◆ **What to do**
Return the number of lines below that contain "lemon"; nothing else belongs in the reply.

[Extracted data entries]

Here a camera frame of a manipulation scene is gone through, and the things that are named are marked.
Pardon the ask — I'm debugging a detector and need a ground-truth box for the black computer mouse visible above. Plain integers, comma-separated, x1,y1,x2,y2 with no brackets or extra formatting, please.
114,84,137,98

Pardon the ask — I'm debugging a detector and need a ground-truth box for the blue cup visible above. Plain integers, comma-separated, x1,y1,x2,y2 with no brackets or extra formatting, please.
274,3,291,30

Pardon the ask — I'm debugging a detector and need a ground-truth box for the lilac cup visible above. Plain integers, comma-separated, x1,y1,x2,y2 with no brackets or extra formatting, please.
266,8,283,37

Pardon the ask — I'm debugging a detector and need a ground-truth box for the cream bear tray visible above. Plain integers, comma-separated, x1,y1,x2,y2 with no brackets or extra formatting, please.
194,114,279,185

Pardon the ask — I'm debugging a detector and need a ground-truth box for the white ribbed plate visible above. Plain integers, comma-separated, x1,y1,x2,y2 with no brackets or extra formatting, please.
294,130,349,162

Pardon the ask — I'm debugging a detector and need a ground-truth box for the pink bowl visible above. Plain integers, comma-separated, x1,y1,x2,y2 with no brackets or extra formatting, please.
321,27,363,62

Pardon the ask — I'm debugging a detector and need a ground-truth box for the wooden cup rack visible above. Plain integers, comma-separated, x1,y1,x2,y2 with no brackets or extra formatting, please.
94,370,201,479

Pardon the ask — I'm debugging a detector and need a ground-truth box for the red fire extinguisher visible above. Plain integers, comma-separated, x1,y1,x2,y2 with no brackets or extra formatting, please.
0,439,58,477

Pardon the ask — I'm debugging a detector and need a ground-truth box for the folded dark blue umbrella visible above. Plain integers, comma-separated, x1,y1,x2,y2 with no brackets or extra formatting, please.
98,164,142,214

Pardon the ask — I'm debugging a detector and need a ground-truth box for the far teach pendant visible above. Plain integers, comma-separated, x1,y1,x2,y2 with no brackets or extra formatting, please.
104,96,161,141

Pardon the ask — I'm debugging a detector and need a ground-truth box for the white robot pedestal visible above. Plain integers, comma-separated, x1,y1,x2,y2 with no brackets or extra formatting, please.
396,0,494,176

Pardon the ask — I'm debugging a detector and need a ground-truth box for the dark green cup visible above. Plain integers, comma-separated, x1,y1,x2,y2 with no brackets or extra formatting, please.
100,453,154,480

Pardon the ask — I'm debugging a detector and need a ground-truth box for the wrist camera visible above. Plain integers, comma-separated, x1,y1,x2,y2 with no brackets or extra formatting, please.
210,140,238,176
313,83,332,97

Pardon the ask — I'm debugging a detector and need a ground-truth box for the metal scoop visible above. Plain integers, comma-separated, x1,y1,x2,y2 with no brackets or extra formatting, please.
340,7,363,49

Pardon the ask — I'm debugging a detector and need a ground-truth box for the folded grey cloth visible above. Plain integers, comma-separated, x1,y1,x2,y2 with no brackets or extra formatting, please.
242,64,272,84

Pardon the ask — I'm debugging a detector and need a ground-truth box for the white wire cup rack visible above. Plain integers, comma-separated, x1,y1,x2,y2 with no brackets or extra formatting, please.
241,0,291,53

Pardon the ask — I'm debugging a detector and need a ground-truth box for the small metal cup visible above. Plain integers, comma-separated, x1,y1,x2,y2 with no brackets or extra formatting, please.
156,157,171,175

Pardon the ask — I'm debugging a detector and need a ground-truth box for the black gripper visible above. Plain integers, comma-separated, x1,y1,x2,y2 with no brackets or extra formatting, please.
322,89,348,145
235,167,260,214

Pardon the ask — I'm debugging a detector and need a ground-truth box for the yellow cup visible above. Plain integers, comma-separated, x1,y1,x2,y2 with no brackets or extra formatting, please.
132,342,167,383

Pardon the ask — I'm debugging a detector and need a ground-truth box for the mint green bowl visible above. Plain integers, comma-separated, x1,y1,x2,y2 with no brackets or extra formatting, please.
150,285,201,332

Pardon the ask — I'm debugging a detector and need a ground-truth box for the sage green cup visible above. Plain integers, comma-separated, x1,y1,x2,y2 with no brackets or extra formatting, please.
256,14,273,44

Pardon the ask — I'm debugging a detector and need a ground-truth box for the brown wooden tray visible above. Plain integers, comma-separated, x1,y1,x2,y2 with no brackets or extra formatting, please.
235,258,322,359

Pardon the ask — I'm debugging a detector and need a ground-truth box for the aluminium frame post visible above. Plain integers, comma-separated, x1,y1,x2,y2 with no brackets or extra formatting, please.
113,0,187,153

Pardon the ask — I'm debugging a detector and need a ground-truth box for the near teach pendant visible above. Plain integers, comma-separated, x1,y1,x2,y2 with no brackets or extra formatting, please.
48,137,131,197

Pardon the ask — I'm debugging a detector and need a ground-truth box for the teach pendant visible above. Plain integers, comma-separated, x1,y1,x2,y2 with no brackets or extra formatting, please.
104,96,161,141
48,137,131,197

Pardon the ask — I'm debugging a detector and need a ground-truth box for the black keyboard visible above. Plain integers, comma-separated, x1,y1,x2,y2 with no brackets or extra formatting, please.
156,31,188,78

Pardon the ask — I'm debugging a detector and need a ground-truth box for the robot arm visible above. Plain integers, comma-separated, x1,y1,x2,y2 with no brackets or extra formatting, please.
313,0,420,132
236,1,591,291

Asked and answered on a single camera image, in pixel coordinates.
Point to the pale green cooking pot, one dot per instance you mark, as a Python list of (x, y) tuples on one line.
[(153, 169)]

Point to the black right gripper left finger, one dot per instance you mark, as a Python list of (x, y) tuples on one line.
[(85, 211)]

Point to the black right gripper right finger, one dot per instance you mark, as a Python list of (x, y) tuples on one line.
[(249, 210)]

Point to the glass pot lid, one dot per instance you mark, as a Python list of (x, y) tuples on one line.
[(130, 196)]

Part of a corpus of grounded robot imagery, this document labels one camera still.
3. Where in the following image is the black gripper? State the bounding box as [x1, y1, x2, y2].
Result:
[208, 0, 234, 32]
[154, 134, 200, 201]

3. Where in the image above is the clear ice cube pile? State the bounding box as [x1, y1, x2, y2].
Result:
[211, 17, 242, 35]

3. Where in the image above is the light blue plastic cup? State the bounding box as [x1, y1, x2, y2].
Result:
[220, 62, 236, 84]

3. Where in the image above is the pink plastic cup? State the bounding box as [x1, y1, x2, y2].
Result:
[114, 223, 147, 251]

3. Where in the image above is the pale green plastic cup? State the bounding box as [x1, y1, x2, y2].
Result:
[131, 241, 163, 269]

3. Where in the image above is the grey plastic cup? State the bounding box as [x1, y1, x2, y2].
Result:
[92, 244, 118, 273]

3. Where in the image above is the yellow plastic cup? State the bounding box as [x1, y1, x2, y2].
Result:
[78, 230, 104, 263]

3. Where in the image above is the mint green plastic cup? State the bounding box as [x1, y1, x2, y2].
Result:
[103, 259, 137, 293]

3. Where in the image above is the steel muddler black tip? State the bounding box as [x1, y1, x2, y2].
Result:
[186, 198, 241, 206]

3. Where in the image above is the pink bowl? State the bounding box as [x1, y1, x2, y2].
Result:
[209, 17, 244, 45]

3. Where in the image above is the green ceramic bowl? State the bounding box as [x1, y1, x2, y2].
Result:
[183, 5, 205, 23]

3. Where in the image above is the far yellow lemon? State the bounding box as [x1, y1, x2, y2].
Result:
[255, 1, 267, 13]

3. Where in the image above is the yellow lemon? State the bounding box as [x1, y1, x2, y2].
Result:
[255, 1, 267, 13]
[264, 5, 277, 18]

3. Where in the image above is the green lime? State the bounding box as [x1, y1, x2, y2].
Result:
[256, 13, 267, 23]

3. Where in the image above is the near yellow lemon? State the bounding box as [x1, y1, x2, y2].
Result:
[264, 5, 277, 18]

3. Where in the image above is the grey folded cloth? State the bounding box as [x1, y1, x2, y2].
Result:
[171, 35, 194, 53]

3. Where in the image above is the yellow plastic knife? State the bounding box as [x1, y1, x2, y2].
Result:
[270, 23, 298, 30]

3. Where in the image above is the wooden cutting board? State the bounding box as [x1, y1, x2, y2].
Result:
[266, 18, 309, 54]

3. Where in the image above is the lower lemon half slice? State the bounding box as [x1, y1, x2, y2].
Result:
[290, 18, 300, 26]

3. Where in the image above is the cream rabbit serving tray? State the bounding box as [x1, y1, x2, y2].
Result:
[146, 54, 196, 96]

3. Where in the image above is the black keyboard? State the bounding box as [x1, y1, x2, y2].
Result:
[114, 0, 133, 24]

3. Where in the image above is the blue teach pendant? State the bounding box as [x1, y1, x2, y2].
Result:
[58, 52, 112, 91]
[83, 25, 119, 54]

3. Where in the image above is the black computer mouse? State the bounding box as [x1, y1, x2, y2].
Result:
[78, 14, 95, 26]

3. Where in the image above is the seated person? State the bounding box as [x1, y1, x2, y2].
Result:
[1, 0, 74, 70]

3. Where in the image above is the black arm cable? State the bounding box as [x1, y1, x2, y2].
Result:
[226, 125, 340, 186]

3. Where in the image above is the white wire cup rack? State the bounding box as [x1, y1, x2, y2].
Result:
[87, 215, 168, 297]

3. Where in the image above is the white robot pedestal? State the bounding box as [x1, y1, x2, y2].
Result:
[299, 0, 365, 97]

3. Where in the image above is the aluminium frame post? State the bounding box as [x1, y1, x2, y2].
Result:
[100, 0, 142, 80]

◆ **Solution**
4